Helsinki Hot Lights

Helsinki Hot Lights

2010-03-27

Unsworn Research hotwires Helsinki's street lights to visualise the city's energy consumption.

Helsingin Energia is the main provider of power and district heating in the Helsinki area. Radically, they have decided to publicly publicise Helsinki’s energy consumption data in real time.

Together with a few other artists and designers we were invited to come up with novel ways of using and visualising this data. The proposals are presented and discussed at the Pixelache festival right now.

Here’s ours:

Hot Lights

Hot Lights connects Helsinki’s use of district heating to its outdoor lighting system. When heat consumption is high, street lamps will pulsate slowly.

The city breathes slightly heavier when the heat is on.

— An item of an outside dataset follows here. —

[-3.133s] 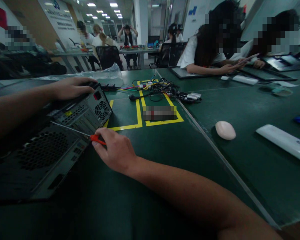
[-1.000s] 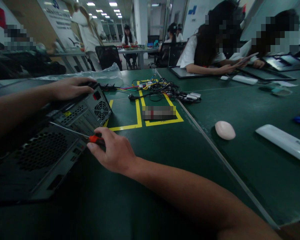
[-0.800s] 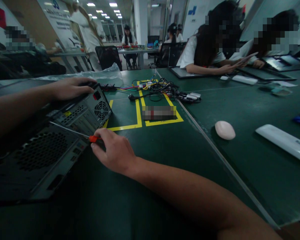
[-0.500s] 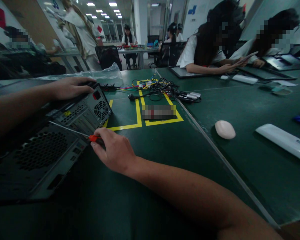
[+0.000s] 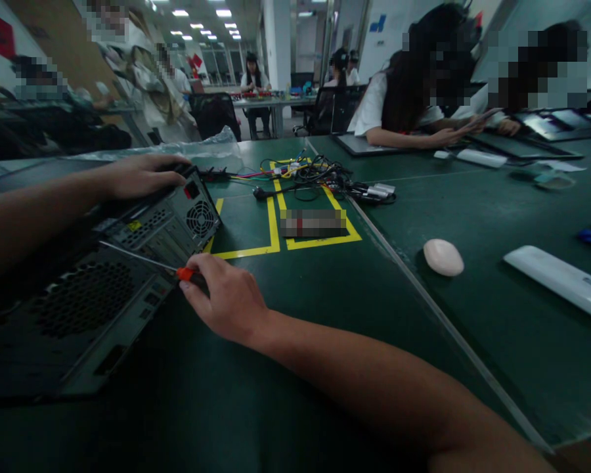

“Our individual actions are increasingly closely connected to global issues”, says Erik Sandelin, at Malmö-based interaction design and innovation studio Unsworn Industries. “The personal is indeed political, not least regarding energy consumption. When I turn on my sauna at home I’m partaking in international geopolitical struggles, whether I like it or not. We envision Helsinki as an ecosystem, with several essential infrastructures that are so entangled in our everyday lives that they have become invisible to us. We take them for granted. When Hot Lights ‘hotwires’ two of them – district heating and outdoor lighting – we become aware of the underpinnings of our current way of life. The pulsating “hot lights” are less of a warning signal than a subtle and beautiful reminder that we’re all part of the same urban ecology.”

Helsinki has 79,000 light spots, administered by Helsingin Energia. In the first phase of Hot Lights a pilot area would be selected to try out and evaluate the concept. Through workshops with the local community the desired level of heat consumption would be established.

A positive side-effect of the project is that it can act as a catalyst for Helsingin Energia to continue experimenting with dimming technologies and exchanging old mercury lamps for newer, more effiecient lamps. Many European cities have saved energy and money by switching to dynamic lightling systems that reduce lamp power at certain times and places – without compromising safety in the streets.